Research questions

Chemical modifications occur naturally on almost all RNA subtypes, including rRNAs, tRNAs, mRNAs and small RNAs. They play important roles in RNA metabolism and gene regulation. RNA modifications are catalyzed by specialized enzymes - writers ("add" modifications) and erasers ("remove" modifications). Importantly, many RNA modifying enzymes have dysregulated expression in human disease, including cancers, neurodevelopmental disorders and mitochondria disorders. RNA modifications can be affected by endogenous or exogenous environment and metabolism to modulate gene expression output via epigenetic mechanisms.

 

Direction 1. Genomics tools to detect RNA modifications in human disease

Despite the prevalence and abundance of RNA modifications, it has been a major challenge to profile the genome-wide distribution of RNA modifications (read this recent commentary in Nature Genetics). New approaches are still being developed to tackle this important question. Epitranscriptomics, or RNA epigenetics, was named Method of the Year 2016. We use reverse transcription (RT)-specific signature from Next-Generational Sequencing (NGS) data to identify and quantify site-specific RNA modifications at base resolution. Such modification signatures were found on both protein-coding mRNAs and non-coding RNAs (tRNAs, rRNAs and small RNAs). Recently we reported global epitranscriptomic changes in bladder cancer tumor samples compared to adjacent normal samples. We will continue to apply genomics tools to identify RNA modification patterns that are altered in cancer cells, cancer tissues and biofluids with a particular focus on glioma and bladder cancers.
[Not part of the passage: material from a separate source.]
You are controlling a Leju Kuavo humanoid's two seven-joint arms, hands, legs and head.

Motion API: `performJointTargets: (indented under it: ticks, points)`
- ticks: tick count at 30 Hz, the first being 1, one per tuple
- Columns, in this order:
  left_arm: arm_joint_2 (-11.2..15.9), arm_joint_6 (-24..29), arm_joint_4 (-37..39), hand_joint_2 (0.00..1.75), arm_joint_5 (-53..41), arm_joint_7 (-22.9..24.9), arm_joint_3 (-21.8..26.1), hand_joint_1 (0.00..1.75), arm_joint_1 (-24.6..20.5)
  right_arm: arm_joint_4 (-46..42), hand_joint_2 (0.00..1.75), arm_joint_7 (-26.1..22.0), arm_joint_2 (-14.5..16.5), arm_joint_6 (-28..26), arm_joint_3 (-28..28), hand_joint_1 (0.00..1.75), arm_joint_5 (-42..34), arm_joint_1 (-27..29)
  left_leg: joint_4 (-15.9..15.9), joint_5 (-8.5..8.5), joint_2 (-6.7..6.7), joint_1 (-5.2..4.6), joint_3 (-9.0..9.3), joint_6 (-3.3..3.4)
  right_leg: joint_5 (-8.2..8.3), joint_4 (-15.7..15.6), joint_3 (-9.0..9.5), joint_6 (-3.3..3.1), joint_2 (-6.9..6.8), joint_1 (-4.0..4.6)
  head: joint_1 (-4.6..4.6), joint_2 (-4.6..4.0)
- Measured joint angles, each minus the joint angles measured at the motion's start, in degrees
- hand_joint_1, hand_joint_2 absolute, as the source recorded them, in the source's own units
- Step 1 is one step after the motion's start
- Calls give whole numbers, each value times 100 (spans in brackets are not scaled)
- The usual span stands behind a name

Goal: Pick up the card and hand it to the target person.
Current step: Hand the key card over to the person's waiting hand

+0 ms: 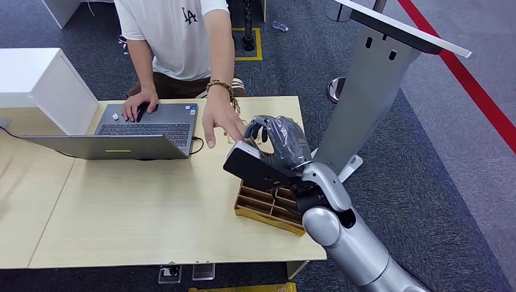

In addition to cancer biology, we also have several ongoing collaborations on aging, neurological disorders and stress biology

 

Direction 2. Substrates and molecular functions of RNA-modifying enzymes

Many RNA-modifying enzymes have dysregulated expression in human disease, including cancers, neurological disorders and mitochondria disorders. However, a huge number of RNA-modifying enzymes have not yet been studied or identified in humans. In addition, we also do not fully understand the molecular function of RNA modifications on specific RNA molecules. To begin understanding the disease-relevant RNA-modifying enzymes, it will be important to investigate (1) whether dysregulated expression of RNA-modifying enzymes leads to altered RNA modifications, (2) how specific RNA substrates are recognized by the RNA-modifying enzymes, (3) how RNA modification affects RNA metabolism on specific RNA substrates, (4) whether and how RNA metabolism contributes to the pathogenesis. Addressing these questions will provide rationale and mechanistic basis for targeting RNA-modifying enzymes as therapeutic targets. For example, we recently found the writer enzyme TRMT6/61A and its enzymatic product 1-methyladenosine is up-regulated in bladder cancers and affects gene-silencing activity of small RNAs, which contributes to global gene regulation and unfolded protein response that is important for cancer cells to survive. 

 

Direction 3. tRNA (transfer RNA) homeostasis and proteostasis

tRNA (transfer RNA) is the adaptor molecule in translating mRNA into protein. tRNAs represent remarkable examples for RNA modification research: each tRNA harbors ~ 13 RNA modifications per molecule. Interestingly, tRNAs also have non-canonical functions outside of their role in protein synthesis (read this review article from Annual Review of Genetics). One example of the non-canonical functions is that tRNAs give rise to tRNA-derived fragments (tRFs) with similar size and function as microRNAs. We are curious about the balance between canonical vs non-canonical functions of tRNAs and how RNA modification plays a role in this homeostasis. In addition, tRNAs have great potential in therapeutics to overcome mistranslation (error in protein synthesis) in many human diseases (read this recent review from Nature Biotechnology).